**What this task involves:**
Note how many lines of the data below hold the word "Please", then give that number with no other text.

Records from a dataset:
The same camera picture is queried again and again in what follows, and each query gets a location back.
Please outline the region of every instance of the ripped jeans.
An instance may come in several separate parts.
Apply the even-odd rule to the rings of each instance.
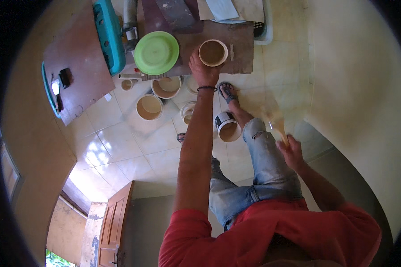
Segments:
[[[230,229],[240,212],[257,201],[277,197],[289,200],[303,198],[297,174],[285,163],[275,139],[266,131],[261,119],[254,118],[245,125],[243,138],[254,168],[253,185],[238,187],[224,176],[218,159],[211,160],[209,208],[223,225],[224,231]]]

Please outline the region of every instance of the man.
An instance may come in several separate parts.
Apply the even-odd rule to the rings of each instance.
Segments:
[[[220,94],[243,129],[254,182],[237,187],[223,175],[211,158],[220,67],[203,65],[197,49],[189,66],[200,88],[159,266],[368,266],[381,240],[374,219],[307,165],[294,137],[288,147],[275,143],[264,123],[241,109],[229,83],[220,83]],[[297,174],[324,212],[307,209]],[[217,238],[211,238],[208,207],[225,228]]]

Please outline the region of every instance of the brush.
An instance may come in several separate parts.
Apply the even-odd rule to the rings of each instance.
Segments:
[[[281,136],[281,140],[288,147],[288,137],[285,134],[284,119],[279,108],[274,111],[267,112],[264,105],[261,106],[261,112],[265,119],[269,122],[270,128],[275,130]]]

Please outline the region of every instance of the greenery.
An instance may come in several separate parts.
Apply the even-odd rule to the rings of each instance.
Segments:
[[[46,267],[76,267],[69,261],[61,258],[52,251],[46,249]]]

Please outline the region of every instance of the black bracelet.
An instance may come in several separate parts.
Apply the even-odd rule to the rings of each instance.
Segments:
[[[198,88],[198,92],[199,92],[199,89],[203,89],[203,88],[214,89],[214,92],[216,92],[216,91],[218,90],[218,89],[217,89],[216,87],[214,87],[214,86],[201,86],[201,87]]]

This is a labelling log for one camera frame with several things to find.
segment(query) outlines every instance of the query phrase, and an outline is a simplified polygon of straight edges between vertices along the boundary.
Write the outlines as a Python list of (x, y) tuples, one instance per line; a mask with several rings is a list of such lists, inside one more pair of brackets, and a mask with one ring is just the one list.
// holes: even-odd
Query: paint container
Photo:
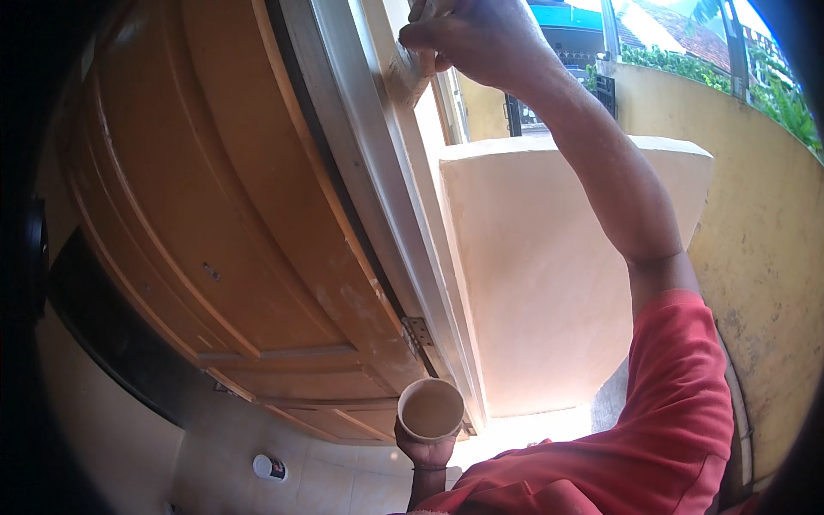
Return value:
[(283, 483), (288, 477), (285, 463), (277, 458), (270, 458), (263, 454), (255, 456), (255, 460), (252, 462), (252, 468), (258, 477), (265, 480)]
[(413, 382), (398, 400), (398, 418), (403, 429), (421, 443), (446, 440), (461, 427), (463, 398), (454, 386), (428, 377)]

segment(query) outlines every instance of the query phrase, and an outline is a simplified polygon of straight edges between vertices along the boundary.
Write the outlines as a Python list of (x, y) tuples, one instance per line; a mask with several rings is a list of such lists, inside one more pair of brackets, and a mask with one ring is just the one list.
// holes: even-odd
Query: yellow wall
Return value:
[(481, 86), (463, 73), (458, 73), (461, 94), (466, 107), (466, 124), (472, 141), (490, 138), (509, 138), (509, 122), (503, 105), (503, 92)]
[(616, 80), (624, 131), (715, 156), (689, 254), (741, 382), (759, 480), (792, 445), (824, 363), (824, 168), (730, 95), (650, 68), (599, 71)]

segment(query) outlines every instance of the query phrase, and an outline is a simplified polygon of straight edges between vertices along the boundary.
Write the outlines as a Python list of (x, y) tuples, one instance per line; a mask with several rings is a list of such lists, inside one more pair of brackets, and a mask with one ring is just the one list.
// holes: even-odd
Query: sky
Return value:
[[(651, 3), (658, 4), (664, 7), (675, 7), (675, 4), (678, 6), (683, 6), (686, 3), (696, 3), (697, 0), (694, 2), (691, 0), (648, 0)], [(579, 7), (581, 9), (586, 9), (588, 11), (595, 11), (601, 12), (601, 0), (566, 0), (566, 2), (572, 6)], [(618, 8), (621, 4), (622, 0), (612, 0), (613, 6)], [(735, 10), (738, 13), (738, 20), (741, 22), (742, 25), (748, 26), (753, 29), (755, 32), (758, 32), (763, 35), (772, 36), (772, 33), (767, 28), (766, 24), (763, 22), (760, 16), (755, 9), (747, 2), (747, 0), (733, 0), (733, 5), (735, 6)]]

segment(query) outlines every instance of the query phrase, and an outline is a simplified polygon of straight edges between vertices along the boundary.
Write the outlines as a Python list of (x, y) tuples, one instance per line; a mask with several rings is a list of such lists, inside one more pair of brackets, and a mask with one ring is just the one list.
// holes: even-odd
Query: tiled floor
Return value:
[[(409, 502), (412, 463), (396, 447), (347, 447), (310, 437), (226, 394), (193, 393), (172, 502), (197, 515), (386, 515)], [(255, 476), (257, 454), (288, 468), (278, 484)], [(447, 473), (447, 486), (461, 474)]]

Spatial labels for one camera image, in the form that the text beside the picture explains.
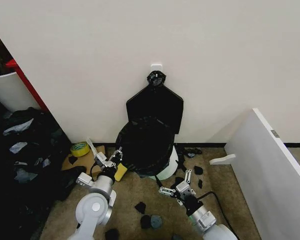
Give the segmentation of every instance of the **cardboard box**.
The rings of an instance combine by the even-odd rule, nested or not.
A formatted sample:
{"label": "cardboard box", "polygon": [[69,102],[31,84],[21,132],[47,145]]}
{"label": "cardboard box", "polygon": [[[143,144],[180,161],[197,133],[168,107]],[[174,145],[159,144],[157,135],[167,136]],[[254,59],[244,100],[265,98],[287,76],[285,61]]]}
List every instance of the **cardboard box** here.
{"label": "cardboard box", "polygon": [[[96,150],[97,150],[97,152],[103,152],[103,154],[106,154],[105,146],[97,146]],[[84,166],[84,167],[86,167],[85,173],[90,175],[90,168],[95,163],[94,154],[92,153],[91,149],[86,155],[78,157],[78,159],[73,164],[71,162],[69,162],[70,156],[72,156],[72,154],[69,154],[63,161],[62,168],[61,168],[62,171],[72,169],[77,166]],[[101,172],[100,167],[98,165],[94,166],[92,169],[92,176],[96,177],[99,172]]]}

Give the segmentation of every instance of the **black debris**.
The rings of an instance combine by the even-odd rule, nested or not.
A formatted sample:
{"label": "black debris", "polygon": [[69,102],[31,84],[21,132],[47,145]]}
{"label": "black debris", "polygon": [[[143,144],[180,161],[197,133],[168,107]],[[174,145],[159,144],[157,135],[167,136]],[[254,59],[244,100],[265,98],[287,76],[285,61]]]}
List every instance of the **black debris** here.
{"label": "black debris", "polygon": [[144,215],[140,219],[140,224],[142,229],[151,228],[151,217],[149,215]]}
{"label": "black debris", "polygon": [[109,231],[105,232],[105,240],[118,240],[119,231],[116,228],[111,228]]}
{"label": "black debris", "polygon": [[199,166],[194,166],[194,173],[197,175],[202,175],[204,173],[204,170]]}
{"label": "black debris", "polygon": [[185,148],[178,146],[177,144],[175,145],[175,150],[176,150],[176,154],[178,155],[178,161],[176,161],[178,163],[178,169],[182,169],[182,171],[185,173],[186,172],[186,167],[184,166],[184,162],[185,162],[185,156],[184,156],[184,152],[185,152]]}
{"label": "black debris", "polygon": [[202,182],[202,180],[201,180],[201,179],[199,179],[199,182],[198,182],[198,187],[199,187],[199,188],[201,188],[201,189],[202,189],[202,183],[203,183],[203,182]]}
{"label": "black debris", "polygon": [[159,229],[162,226],[162,219],[158,215],[151,216],[151,227],[153,229]]}
{"label": "black debris", "polygon": [[188,158],[193,158],[195,155],[202,154],[202,151],[199,148],[188,148],[184,149],[183,154]]}
{"label": "black debris", "polygon": [[134,208],[141,214],[145,214],[146,204],[144,202],[139,202]]}
{"label": "black debris", "polygon": [[186,156],[187,156],[188,158],[190,158],[190,159],[192,159],[195,155],[196,155],[195,153],[191,153],[191,152],[188,152],[188,153],[186,154]]}
{"label": "black debris", "polygon": [[159,188],[161,188],[163,186],[163,184],[161,183],[161,181],[159,180],[157,175],[155,175],[154,177],[155,177],[156,184],[159,186]]}
{"label": "black debris", "polygon": [[173,234],[171,240],[184,240],[184,239],[177,234]]}
{"label": "black debris", "polygon": [[175,178],[175,183],[178,185],[178,184],[180,184],[183,180],[185,180],[185,179],[182,178],[182,177],[177,176],[177,177]]}
{"label": "black debris", "polygon": [[76,156],[73,156],[73,155],[71,155],[70,157],[69,157],[69,162],[73,165],[76,161],[77,161],[77,157]]}

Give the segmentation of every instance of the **black wall baseboard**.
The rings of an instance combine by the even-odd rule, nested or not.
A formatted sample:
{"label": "black wall baseboard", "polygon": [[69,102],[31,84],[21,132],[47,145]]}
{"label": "black wall baseboard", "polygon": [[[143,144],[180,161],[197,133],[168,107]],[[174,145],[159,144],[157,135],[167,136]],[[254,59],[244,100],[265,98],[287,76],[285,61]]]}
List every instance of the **black wall baseboard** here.
{"label": "black wall baseboard", "polygon": [[300,148],[300,142],[285,142],[287,148]]}
{"label": "black wall baseboard", "polygon": [[[184,148],[224,148],[226,145],[224,142],[180,142],[176,144]],[[108,148],[113,148],[116,146],[114,142],[94,142],[93,145],[104,145]],[[300,142],[287,142],[284,145],[287,148],[300,148]]]}

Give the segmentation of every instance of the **yellow sponge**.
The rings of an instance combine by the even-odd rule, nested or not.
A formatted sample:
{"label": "yellow sponge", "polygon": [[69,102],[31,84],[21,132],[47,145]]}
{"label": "yellow sponge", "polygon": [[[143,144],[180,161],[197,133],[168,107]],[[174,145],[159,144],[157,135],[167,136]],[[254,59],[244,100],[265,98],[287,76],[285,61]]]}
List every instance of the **yellow sponge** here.
{"label": "yellow sponge", "polygon": [[122,165],[122,163],[119,163],[118,165],[118,170],[116,171],[114,178],[117,182],[119,182],[122,177],[124,176],[124,174],[126,173],[128,169]]}

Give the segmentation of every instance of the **white bucket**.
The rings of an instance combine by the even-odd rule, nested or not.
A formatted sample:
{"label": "white bucket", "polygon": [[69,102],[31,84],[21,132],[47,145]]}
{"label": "white bucket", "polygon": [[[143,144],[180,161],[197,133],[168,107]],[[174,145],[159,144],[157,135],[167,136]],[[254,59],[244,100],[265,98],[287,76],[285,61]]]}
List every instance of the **white bucket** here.
{"label": "white bucket", "polygon": [[[167,178],[170,178],[177,170],[178,167],[177,160],[178,160],[177,151],[175,149],[175,146],[173,146],[172,153],[169,160],[169,165],[156,175],[157,178],[159,180],[165,180]],[[153,180],[156,179],[155,176],[149,176],[149,178]]]}

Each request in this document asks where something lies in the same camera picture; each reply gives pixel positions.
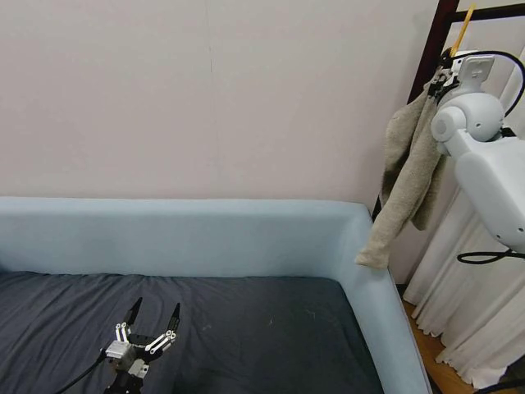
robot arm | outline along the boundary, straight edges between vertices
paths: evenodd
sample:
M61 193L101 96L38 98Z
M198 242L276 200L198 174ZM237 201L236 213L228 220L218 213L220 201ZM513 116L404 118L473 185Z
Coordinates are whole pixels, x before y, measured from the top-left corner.
M488 231L525 253L525 141L501 137L504 109L481 89L493 62L464 59L460 84L441 100L431 130L439 150L454 158L458 183Z

light blue padded bed frame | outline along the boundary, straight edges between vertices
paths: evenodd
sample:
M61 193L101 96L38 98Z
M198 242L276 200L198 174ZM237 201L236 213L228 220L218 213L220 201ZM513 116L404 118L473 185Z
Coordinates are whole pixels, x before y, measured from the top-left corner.
M0 270L335 279L385 394L429 393L389 272L354 263L370 226L364 205L328 201L2 197Z

black cable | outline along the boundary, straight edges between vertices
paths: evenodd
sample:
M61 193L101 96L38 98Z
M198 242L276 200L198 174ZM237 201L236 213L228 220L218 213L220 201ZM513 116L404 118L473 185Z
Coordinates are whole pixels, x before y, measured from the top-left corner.
M506 388L515 388L525 386L525 379L511 380L510 382L497 383L489 387L477 390L474 394L488 394L489 392L498 392Z
M447 60L448 61L453 61L453 60L457 60L457 59L463 59L464 57L478 56L478 55L496 55L496 56L501 56L501 57L507 57L508 59L510 59L514 63L516 63L516 66L518 66L519 70L522 72L522 87L520 88L520 90L518 92L518 95L514 99L514 102L512 103L512 105L509 107L509 109L505 113L505 116L507 117L516 108L516 106L519 103L520 98L523 96L523 91L525 90L525 66L513 54L507 53L507 52L503 52L503 51L478 51L478 52L472 52L472 53L464 53L462 55L449 57Z
M466 259L468 257L491 257L491 259L486 260L471 260ZM460 263L472 264L472 265L483 265L494 263L495 261L504 259L505 257L510 257L513 259L525 259L524 253L514 253L512 249L508 249L505 252L467 252L458 254L458 261Z
M69 390L70 388L72 388L75 384L77 384L80 380L82 380L83 378L85 378L87 375L89 375L90 373L93 372L93 370L95 368L97 368L97 366L102 363L104 361L104 359L106 358L106 349L101 349L100 350L100 354L98 355L98 358L97 360L89 367L87 368L83 373L81 373L77 378L75 378L74 380L72 380L70 383L68 383L67 385L65 385L63 388L61 388L60 390L58 390L57 392L55 392L55 394L62 394L63 392L65 392L66 390Z

mattress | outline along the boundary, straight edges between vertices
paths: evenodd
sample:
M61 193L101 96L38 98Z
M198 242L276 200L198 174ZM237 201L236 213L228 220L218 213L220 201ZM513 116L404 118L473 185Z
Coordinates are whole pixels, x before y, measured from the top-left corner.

**Result of the exercise:**
5